8. But perhaps you have let the world steal in on your heart. All the water in the sea, as I have often told you, does not frighten the mariner, but that little drop of water in the hold, which indicates a leak in the ship, gives him great distress. You might have an empire to govern, and yet never lose fellowship with Jesus, but with nothing more than your little family to manage, you may lose him, if you let the cravings and the covetousness of the world, its fashions or its ambitions, get inside your heart. Keep that room clear for Christ. Let your heart be the marriage bed, and keep it chaste for him who is your husband and your Lord.

9. Or possibly, dear brother, you have been negligent in the use of private prayer, and what can shut the windows through which Jesus looks so soon as laxness or slackness in supplication? Unless you are much on your knees, you cannot expect to have your head much on his bosom. The appointed place of audience is the mercy seat. If you refuse to resort there, how can you look for Christ to grant you another audience? Is it reasonable that he should alter his fixed institutions to suit your foolish negligence? Go then, dear brother, if you would renew your fellowship, go again to your closet, and there pray to the Lord your God, and make your supplication to him.

10. In many other ways the Christian may lose his fellowship with Christ. Especially by the indulgence of some known sin, by harbouring resentment or cherishing a bitter spirit against a brother, by shutting the eye to some gospel truth, by dissembling convictions in deference to the company you keep or the society in which you move, by not coming out from the world, or mixing too much with the ungodly. It may suffice to refer to these evils without enlarging on them. When you miss the fellowship, there is little comfort in determining the way you lost it. Your heart is rather craving its restoration. “Tell me how I may find him whom my soul loves, for I desire to renew my fellowship with him.”

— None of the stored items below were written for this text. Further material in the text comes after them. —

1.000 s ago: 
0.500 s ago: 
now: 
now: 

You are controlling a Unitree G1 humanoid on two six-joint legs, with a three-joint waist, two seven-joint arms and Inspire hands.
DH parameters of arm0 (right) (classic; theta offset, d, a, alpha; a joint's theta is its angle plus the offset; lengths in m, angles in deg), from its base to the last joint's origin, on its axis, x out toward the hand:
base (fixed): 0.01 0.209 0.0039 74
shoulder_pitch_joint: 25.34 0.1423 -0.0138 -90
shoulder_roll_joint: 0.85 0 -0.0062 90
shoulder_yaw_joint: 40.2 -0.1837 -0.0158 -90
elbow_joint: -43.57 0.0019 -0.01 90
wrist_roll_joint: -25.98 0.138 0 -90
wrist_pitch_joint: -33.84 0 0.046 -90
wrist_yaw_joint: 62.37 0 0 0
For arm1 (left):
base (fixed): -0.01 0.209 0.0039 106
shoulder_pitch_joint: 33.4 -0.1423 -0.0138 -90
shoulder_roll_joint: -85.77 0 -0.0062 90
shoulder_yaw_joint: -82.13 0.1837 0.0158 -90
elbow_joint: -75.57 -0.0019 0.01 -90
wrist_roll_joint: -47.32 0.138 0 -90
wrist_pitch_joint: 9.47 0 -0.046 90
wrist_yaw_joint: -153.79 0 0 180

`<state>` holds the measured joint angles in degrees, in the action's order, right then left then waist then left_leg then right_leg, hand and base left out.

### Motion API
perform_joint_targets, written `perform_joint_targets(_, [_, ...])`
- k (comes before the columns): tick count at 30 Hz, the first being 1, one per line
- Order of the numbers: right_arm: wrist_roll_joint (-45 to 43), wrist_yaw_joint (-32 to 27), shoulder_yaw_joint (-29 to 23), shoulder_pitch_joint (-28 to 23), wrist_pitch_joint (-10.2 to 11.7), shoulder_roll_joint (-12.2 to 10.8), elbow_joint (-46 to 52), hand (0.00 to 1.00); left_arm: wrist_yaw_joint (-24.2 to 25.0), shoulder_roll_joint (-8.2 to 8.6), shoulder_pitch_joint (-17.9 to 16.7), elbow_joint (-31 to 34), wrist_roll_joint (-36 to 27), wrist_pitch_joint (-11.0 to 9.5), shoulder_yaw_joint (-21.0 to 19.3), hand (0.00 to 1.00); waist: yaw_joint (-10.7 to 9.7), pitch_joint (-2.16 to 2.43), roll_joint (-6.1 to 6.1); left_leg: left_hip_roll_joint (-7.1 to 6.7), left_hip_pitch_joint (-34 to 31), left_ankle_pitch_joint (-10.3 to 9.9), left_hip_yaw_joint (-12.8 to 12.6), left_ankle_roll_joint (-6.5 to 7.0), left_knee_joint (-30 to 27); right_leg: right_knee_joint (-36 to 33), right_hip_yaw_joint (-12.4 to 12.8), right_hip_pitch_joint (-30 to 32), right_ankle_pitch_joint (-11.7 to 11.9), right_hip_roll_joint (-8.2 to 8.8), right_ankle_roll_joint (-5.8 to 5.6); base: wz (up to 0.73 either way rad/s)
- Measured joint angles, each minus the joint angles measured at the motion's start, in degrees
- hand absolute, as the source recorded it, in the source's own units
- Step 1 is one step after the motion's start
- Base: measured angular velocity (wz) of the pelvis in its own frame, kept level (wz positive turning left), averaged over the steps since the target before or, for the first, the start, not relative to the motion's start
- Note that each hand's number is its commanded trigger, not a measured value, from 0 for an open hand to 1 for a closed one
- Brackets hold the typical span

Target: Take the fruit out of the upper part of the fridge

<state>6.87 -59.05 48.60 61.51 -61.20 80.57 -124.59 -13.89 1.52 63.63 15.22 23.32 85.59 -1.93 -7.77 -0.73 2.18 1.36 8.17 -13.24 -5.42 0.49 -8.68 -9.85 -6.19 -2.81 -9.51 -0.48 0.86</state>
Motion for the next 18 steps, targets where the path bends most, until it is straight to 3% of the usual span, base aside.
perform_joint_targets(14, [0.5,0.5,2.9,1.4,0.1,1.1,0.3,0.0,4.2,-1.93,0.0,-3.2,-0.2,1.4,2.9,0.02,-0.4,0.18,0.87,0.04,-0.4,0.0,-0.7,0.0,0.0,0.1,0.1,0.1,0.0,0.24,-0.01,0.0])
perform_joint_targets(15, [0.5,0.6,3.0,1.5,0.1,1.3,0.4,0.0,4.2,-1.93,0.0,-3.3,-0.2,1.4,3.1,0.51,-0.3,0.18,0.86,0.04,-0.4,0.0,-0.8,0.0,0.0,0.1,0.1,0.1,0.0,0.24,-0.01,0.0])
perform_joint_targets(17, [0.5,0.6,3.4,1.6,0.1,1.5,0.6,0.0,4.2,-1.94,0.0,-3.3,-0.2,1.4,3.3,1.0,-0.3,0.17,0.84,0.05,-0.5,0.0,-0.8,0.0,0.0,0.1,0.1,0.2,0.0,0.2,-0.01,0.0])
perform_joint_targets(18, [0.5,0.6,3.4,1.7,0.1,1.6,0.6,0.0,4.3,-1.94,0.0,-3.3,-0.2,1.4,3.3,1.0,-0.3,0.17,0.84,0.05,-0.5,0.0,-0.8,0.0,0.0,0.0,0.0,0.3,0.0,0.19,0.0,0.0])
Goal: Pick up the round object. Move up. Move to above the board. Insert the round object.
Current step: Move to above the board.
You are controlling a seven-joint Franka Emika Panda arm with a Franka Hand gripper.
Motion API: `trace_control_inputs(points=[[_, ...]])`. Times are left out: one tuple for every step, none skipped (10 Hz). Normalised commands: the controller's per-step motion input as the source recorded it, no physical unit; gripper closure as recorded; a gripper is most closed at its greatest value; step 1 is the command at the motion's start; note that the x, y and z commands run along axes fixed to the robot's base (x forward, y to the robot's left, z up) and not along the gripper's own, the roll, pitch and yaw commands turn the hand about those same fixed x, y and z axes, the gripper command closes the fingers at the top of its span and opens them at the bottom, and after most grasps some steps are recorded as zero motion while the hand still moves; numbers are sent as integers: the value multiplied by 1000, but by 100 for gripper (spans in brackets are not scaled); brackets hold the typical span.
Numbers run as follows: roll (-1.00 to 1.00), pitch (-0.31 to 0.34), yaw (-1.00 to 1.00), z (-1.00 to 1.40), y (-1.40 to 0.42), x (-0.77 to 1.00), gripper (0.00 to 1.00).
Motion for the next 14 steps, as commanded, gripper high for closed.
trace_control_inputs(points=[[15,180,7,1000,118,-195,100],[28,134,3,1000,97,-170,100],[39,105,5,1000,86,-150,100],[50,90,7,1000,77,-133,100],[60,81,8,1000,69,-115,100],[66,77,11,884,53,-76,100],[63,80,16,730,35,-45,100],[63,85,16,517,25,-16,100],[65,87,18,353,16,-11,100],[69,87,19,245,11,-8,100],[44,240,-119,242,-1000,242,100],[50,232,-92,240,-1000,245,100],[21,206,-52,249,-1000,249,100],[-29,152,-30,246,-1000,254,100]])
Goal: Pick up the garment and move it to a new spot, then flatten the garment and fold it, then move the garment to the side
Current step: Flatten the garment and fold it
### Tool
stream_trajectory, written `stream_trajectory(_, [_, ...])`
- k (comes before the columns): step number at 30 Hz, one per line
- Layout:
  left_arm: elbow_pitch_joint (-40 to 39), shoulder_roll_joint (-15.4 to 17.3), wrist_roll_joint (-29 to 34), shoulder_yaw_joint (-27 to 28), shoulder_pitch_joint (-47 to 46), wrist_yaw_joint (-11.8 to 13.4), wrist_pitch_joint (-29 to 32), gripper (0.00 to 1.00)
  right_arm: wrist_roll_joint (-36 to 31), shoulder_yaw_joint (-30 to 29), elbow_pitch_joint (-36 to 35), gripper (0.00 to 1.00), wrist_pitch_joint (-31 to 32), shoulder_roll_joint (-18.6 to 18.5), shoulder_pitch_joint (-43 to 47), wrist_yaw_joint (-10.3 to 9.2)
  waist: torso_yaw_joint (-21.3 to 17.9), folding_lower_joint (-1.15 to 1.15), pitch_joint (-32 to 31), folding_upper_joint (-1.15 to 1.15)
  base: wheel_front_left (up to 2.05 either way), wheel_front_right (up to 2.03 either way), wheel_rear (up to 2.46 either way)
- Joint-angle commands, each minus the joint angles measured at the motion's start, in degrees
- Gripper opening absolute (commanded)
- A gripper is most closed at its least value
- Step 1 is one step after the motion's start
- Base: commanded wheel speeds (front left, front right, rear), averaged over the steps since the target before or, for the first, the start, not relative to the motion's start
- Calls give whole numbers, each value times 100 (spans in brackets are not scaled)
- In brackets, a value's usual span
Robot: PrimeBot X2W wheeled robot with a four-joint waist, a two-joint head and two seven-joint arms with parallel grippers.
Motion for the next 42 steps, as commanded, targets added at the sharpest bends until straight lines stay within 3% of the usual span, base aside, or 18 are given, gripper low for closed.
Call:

11. Come then, beloved, with hearts humbled on account of past sin, and yet encouraged with the assurance that he who received us at the first still is willing to receive us; let us go to him anew. We were foul and vile all over then; if we are the same now, we will return to him; if it is in as bad a plight, yet let it be with as good a plea. Come to Jesus, as once you did come to him, though, maybe, you have known the Master lo! these many years. The same words will suit your case:—

 

   Just as I am—without one plea

   But that thy blood was shed for me,

   And that thou bidd’st me come to thee,

      Oh Lamb of God, I come.

 

12. II. While our text conducts us onward to the successful restoration of communion, it glances also at:—UNSUCCESSFUL ATTEMPTS TO FIND THE BELOVED ONE.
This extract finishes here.